Erdoğan’ın 2002’de iktidar olması Türk devlet sisteminin köklü bir değişim ve bölgesel güç olma çabasının ürünüydü.
Bunun için hızlı bir şekilde Avrupa hedefini askıya aldılar ve selefi ihvancı gruplarla ilişkilenmeye başladılar. İçerde selefi islamı güçlendirdiler dışarıda da bu guruplarla birlikte hareket ettiler. Bunun pratikteki yansıması içerde eğitimin islamlaşması dışarıda ise Irak’da ABD’nin müdahalesinin başarısız kılma hamlesiydi. Bunun için selefi-sünni gruplarla işbirliği yaptılar. Ardından Libya’da Fransa-ABD ortak müdahalesine tavır aldılar, ancak başarısız olunca işbirliği yapmak zorunda kaldı. Mısır’da İhvan’ı destekledi ve Sisi’nin iktidar olmasına takoz koydu. Suriye’de DAİŞ’le El Kaide’ci guruplarla mutabakatlar yaptı. Dünyayla karşı karşıya gelme pahasına DAİŞ ve El Kaide’ci güçleri destekledi. Filistin’de HAMAS’la ortak hareket etti ve destekledi. Amaç selefi silahlı terörist guruplar üzerinden buralarda güç ve bölgesel aktör olmaktı.

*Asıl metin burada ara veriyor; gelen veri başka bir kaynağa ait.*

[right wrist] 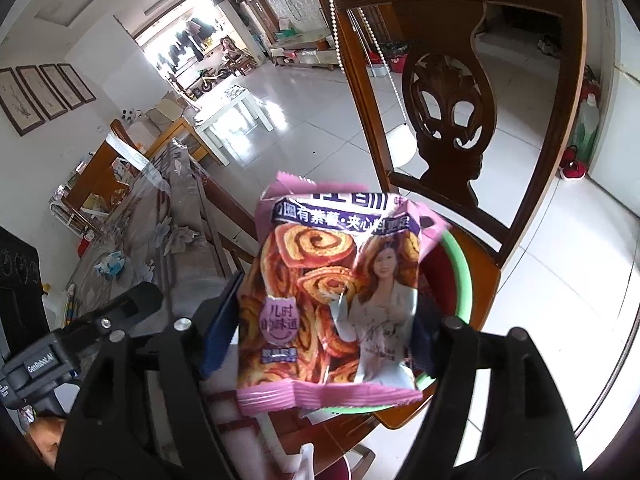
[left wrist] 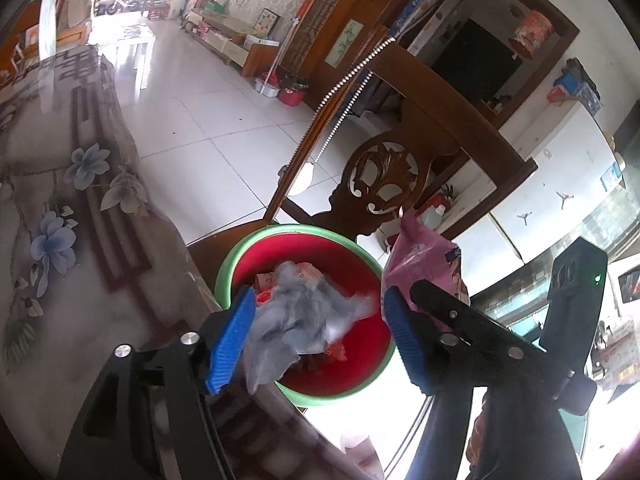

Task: Collect trash
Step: 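Open the left tool over the bin while the right tool releases the pink wrapper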

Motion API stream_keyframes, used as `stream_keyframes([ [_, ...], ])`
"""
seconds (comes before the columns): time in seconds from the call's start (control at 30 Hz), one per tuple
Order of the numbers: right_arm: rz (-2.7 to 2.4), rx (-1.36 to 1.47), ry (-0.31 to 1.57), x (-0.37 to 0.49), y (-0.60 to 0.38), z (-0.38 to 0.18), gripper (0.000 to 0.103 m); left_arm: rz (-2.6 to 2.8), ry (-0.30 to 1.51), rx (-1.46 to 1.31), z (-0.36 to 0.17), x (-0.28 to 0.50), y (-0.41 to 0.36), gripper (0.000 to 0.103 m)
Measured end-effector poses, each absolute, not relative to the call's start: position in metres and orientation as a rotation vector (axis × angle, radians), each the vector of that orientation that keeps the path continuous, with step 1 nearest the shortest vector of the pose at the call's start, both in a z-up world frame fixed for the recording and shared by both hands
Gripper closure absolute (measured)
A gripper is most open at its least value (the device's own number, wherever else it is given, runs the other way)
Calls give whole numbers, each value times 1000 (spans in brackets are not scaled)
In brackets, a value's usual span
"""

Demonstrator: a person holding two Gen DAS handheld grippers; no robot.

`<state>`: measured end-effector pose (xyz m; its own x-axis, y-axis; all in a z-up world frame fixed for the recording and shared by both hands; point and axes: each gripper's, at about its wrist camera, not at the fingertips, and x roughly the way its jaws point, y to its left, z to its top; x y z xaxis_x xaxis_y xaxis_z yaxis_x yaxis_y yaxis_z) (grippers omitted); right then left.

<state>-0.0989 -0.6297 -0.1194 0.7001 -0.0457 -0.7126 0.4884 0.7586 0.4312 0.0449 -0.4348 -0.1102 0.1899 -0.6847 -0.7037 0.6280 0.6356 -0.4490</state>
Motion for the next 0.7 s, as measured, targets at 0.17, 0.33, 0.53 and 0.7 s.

Bu siyaset çöktü! Güç olmak isterken yalnızlaştılar. Aktör olmak isterken tümüyle devre dışı kaldılar. Bunun üzerine sistem yeniden fabrika ayarlarına dönmeyi kararlaştırdı.
İlk olarak bu politikanın sözcülerinden Başbakan Ahmet Davutoğlu’na istifa ettirildi. Ardından İsrail’le bozulmuş ilişkiler düzeltildi, Rusya’dan özür dilendi ve kötü olan ilişkilerin tamiri için girişimler başladı. Şimdi de Mısır’ın darbeci generali Sisi’yle diyalog çabası içindeler. Avrupa Birliği ile yeniden ilişkilenme çabası başlamış durumda.
Bu şekilde köklü bir yenilenme zor.
Dış politika değişimi estetik ameliyata benziyor. Vücudun estetik ameliyatla iyileşme şansı yok.
Bağırsaklar ve karaciğer kanserli.
TC devlet sisteminde daha ciddi bir yenilenme ihtiyacı var.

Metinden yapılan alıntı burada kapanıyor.